Report on Ebeko (Russia) — 1 April-7 April 2009
Smithsonian / US Geological Survey Weekly Volcanic Activity Report, 1 April-7 April 2009
Managing Editor: Sally Kuhn Sennert
Please cite this report as:
Global Volcanism Program, 2009. Report on Ebeko (Russia). In: Sennert, S K (ed.), Weekly Volcanic Activity Report, 1 April-7 April 2009. Smithsonian Institution and US Geological Survey.
50.686°N, 156.014°E; summit elev. 1103 m
All times are local (unless otherwise noted)
On 3 April, KVERT reported that the Level of Concern Color Code for Ebeko was raised to Yellow. Observers from Severo-Kurilsk, about 7 km E, reported increased activity; ash-and-gas plumes rose to an altitude of 3.2 km (10,500 ft) a.s.l. and drifted about 20 km NW and E. Ashfall was reported in Severo-Kurilsk on 13, 29, and 31 March up to 0.2 cm thick. Since Ebeko is not monitored by seismic instruments, KVERT relies on visual observations and satellite images for monitoring.
Geologic Background. The flat-topped summit of the central cone of Ebeko volcano, one of the most active in the Kuril Islands, occupies the northern end of Paramushir Island. Three summit craters located along a SSW-NNE line form Ebeko volcano proper, at the northern end of a complex of five volcanic cones.

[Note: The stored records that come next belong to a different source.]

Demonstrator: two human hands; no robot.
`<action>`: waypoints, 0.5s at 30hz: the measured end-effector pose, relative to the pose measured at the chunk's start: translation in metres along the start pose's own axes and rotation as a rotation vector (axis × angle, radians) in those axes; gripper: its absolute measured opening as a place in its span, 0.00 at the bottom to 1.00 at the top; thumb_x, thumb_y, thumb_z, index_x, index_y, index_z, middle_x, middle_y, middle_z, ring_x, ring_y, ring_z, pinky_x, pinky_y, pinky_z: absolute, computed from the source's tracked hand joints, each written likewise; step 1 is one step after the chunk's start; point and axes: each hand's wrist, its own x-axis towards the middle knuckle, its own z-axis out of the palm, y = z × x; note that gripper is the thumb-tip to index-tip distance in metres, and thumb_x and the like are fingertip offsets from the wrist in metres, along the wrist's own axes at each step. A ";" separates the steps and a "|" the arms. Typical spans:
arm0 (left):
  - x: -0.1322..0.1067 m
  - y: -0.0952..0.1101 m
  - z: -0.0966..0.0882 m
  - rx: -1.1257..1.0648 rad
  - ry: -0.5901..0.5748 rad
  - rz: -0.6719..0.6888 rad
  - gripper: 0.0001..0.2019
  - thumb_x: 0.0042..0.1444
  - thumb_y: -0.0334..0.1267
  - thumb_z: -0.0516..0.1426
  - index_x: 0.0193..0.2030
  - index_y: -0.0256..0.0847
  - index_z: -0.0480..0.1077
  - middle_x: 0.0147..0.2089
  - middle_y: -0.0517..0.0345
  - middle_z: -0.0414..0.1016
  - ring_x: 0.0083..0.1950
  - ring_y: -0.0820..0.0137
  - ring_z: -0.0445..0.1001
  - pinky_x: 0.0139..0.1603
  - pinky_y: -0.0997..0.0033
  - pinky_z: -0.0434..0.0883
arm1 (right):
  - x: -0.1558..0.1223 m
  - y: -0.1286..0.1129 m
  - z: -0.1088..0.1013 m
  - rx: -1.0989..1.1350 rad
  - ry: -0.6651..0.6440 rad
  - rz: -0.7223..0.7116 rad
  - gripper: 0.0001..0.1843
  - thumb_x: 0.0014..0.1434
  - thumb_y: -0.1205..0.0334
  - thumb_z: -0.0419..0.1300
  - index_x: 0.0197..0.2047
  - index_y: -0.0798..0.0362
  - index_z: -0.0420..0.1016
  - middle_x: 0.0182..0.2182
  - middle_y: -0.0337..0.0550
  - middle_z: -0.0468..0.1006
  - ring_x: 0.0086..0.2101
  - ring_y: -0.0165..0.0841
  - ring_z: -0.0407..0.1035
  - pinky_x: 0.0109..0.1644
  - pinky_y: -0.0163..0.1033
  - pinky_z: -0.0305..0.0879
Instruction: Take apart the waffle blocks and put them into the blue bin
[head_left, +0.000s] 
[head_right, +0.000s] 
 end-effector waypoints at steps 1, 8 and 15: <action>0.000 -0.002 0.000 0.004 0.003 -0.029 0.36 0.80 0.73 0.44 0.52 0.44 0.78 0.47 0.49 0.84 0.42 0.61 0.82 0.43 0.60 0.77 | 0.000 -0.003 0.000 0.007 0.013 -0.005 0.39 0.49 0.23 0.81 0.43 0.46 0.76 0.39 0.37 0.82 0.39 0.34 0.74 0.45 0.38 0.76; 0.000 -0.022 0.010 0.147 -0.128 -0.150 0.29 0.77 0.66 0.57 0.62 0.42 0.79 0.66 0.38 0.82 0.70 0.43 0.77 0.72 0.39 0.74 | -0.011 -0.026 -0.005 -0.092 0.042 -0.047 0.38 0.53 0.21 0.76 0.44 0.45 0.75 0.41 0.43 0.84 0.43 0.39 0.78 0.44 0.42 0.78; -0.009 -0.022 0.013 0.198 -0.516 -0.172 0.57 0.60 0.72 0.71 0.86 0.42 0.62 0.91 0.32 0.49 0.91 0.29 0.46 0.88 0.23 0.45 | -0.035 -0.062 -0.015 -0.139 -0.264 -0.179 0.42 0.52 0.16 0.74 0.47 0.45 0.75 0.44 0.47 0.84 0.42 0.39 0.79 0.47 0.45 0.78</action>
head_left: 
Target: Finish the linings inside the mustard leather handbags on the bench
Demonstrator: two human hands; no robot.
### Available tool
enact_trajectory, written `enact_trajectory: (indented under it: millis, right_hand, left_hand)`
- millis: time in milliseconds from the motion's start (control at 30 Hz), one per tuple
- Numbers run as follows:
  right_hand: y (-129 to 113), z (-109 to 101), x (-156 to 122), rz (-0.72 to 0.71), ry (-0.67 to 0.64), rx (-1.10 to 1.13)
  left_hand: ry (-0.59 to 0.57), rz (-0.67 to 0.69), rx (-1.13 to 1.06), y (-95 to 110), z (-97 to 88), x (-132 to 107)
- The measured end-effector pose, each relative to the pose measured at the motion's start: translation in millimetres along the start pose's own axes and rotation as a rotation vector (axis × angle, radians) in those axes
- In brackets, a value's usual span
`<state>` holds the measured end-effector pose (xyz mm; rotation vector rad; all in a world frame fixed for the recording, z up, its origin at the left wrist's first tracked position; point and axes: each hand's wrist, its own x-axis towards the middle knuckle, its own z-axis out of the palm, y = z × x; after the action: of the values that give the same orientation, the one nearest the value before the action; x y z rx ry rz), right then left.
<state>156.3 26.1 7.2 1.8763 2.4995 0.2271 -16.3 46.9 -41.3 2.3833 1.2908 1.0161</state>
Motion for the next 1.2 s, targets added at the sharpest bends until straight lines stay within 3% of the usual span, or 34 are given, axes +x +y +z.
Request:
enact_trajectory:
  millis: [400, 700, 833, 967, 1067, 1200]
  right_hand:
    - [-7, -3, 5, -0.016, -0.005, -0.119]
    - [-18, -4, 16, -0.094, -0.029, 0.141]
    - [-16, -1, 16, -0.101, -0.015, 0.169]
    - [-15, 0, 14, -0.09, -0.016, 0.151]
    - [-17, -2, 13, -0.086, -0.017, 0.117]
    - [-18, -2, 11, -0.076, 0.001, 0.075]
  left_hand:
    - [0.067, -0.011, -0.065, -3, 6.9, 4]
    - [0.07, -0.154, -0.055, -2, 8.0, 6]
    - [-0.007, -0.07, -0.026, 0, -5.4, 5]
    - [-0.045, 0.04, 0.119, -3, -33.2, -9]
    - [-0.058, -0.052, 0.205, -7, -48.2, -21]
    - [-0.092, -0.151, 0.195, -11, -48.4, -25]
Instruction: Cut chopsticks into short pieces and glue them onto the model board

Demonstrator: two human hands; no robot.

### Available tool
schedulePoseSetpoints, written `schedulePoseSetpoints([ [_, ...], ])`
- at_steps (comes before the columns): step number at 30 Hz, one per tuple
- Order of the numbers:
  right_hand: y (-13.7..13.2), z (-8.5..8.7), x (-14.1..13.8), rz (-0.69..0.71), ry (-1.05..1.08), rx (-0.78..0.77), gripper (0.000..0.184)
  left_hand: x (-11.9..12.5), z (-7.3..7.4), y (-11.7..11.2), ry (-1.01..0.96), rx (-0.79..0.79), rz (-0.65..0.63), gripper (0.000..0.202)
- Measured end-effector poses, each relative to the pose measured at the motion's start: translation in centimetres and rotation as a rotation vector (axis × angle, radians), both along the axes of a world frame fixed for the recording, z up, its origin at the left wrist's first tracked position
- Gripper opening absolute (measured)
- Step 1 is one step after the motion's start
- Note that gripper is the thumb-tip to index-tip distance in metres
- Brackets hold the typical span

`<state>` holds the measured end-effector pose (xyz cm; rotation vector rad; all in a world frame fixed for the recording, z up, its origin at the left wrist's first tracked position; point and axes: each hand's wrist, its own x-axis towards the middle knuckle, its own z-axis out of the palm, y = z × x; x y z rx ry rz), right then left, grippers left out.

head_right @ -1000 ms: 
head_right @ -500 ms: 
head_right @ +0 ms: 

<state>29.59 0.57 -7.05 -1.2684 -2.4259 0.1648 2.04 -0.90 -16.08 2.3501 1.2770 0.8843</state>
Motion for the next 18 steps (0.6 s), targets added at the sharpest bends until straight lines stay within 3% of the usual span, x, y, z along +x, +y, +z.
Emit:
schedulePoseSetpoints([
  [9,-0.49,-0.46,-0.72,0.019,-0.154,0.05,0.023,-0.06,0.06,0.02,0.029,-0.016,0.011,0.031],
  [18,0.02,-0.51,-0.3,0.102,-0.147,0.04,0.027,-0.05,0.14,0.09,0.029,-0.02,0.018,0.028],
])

Blocky lava flows extend west from Ebeko and SE from the neighboring Nezametnyi cone. The eastern part of the southern crater contains strong solfataras and a large boiling spring. The central crater is filled by a lake about 20 m deep whose shores are lined with steaming solfataras; the northern crater lies across a narrow, low barrier from the central crater and contains a small, cold crescentic lake. Historical activity, recorded since the late-18th century, has been restricted to small-to-moderate explosive eruptions from the summit craters. Intense fumarolic activity occurs in the summit craters, on the outer flanks of the cone, and in lateral explosion craters.